I think it's the same problem as issue #12316: in the child process, even calling pthread_create can segfault/abort on FreeBSD6 (async-safe blahblah...).
Tests creating a thread from a fork()ed process should be skipped on FreeBSD6.
Patch attached, along with some refactoring to use the skipIf idiom.

As for test_3_join_in_forked_from_thread, well, it could be more or less the same problem. We're really doing something prohibited by POSIX, so things might break in unexpected ways.
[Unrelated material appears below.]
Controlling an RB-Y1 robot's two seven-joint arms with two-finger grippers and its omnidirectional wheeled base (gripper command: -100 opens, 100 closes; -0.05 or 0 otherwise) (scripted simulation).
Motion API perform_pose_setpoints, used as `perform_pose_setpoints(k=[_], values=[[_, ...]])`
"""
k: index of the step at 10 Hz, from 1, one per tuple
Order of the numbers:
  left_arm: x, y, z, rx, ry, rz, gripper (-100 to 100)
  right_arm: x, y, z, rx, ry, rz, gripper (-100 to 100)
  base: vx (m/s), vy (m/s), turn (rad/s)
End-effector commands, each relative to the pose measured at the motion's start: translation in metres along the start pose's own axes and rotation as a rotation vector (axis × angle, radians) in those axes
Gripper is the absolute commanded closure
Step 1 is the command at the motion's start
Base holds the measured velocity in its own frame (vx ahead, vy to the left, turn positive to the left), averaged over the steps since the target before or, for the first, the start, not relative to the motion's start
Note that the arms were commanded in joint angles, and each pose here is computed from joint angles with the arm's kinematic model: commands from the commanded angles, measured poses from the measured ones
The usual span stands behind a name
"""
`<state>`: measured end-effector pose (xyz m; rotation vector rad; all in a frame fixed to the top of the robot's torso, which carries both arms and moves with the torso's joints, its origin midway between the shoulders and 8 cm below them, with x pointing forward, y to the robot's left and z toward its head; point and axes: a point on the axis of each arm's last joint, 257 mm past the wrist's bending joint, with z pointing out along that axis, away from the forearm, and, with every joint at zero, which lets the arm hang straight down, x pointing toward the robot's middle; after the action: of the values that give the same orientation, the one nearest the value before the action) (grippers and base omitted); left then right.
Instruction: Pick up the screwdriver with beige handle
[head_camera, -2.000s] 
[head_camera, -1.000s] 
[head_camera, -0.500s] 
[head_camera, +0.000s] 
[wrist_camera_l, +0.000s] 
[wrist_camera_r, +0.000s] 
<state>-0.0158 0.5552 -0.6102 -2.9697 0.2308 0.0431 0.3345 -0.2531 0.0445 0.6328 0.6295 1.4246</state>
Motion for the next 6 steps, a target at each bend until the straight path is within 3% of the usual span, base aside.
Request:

For example, calling pthread_condition_destroy from the child process can deadlock (see http://bugs.python.org/issue6721#msg136047).

Victor: to debug this kind of problem, it would be great if faulthandler could also dump tracebacks of children processes. Do you mind if I create a new issue?
msg139121 - (view) Author: STINNER Victor (haypo) * (Python committer) Date: 2011-06-25 21:50
> Victor: to debug this kind of problem, it would be great
> if faulthandler could also dump tracebacks of children processes.
> Do you mind if I create a new issue?

Please open a new issue.
msg139129 - (view) Author: STINNER Victor (haypo) * (Python committer) Date: 2011-06-25 23:23
+    @unittest.skipIf(sys.platform in ('freebsd4', 'freebsd5', 'freebsd6',
+                     'netbsd5', 'os2emx'), "due to known OS bug")
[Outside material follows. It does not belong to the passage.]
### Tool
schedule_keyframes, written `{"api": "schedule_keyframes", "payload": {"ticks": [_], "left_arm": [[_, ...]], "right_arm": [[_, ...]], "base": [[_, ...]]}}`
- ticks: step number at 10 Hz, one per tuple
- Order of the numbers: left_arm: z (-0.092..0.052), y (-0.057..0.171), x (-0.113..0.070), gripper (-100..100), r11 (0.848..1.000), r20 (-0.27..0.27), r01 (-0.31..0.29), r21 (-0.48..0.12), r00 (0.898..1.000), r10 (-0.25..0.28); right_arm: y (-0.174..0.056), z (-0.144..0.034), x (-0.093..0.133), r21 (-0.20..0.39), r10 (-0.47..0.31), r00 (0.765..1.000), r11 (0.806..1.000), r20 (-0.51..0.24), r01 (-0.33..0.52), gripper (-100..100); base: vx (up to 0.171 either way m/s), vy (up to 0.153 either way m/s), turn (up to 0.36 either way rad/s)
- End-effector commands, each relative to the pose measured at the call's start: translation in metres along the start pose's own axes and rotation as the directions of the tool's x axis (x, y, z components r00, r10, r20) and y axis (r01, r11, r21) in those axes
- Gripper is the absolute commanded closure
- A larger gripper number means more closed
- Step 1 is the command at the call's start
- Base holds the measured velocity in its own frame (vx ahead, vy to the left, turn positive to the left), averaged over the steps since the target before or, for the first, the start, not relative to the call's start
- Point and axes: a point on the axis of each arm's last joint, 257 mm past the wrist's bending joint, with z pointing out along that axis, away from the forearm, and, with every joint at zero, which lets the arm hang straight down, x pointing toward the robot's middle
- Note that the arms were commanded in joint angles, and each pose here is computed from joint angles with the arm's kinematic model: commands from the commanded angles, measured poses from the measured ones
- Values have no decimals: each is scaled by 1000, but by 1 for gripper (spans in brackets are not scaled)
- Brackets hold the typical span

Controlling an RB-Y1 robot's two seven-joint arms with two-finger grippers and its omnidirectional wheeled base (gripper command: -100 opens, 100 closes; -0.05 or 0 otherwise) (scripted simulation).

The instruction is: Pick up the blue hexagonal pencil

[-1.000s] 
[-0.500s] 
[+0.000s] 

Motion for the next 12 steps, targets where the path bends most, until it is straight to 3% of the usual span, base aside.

This skip gives very few information, and it is duplicated for each function. I would prefer a constant of the "broken OSes" with your following comment attached to the constant:

+    # Between fork() and exec(), only async-safe functions are allowed (issues
+    # #12316 and #11870), and fork() from a worker thread is known to trigger
+    # problems with some operating systems: skip problematic tests on platforms
+    # known to behave badly.

Or split the test case into two testcases: one using fork and skipped on broken platforms, one not using fork?

---

> As for test_3_join_in_forked_from_thread, well, it could be more
> or less the same problem. We're really doing something prohibited
> by POSIX, so things might break in unexpected ways.

If the creation of a thread after a fork is reliable on some systems, we should not deny the creation of new threads after a fork. You can replace "creation of new threads" by any other non async-safe function in my previous sentence. Therefore I agree that the good answer to this issue is to skip the test on "broken systems" (or should we call them "POSIX compliant systems?" :-)).
msg139131 - (view) Author: Charles-François Natali (neologix) * (Python committer) Date: 2011-06-25 23:40
> This skip gives very few information, and it is duplicated for each 
> function. I would prefer a constant of the "broken OSes" with your 
> following comment attached to the constant:

Ok, I'll try to write something along those lines.

> If the creation of a thread after a fork is reliable on some systems,
> we should not deny the creation of new threads after a fork.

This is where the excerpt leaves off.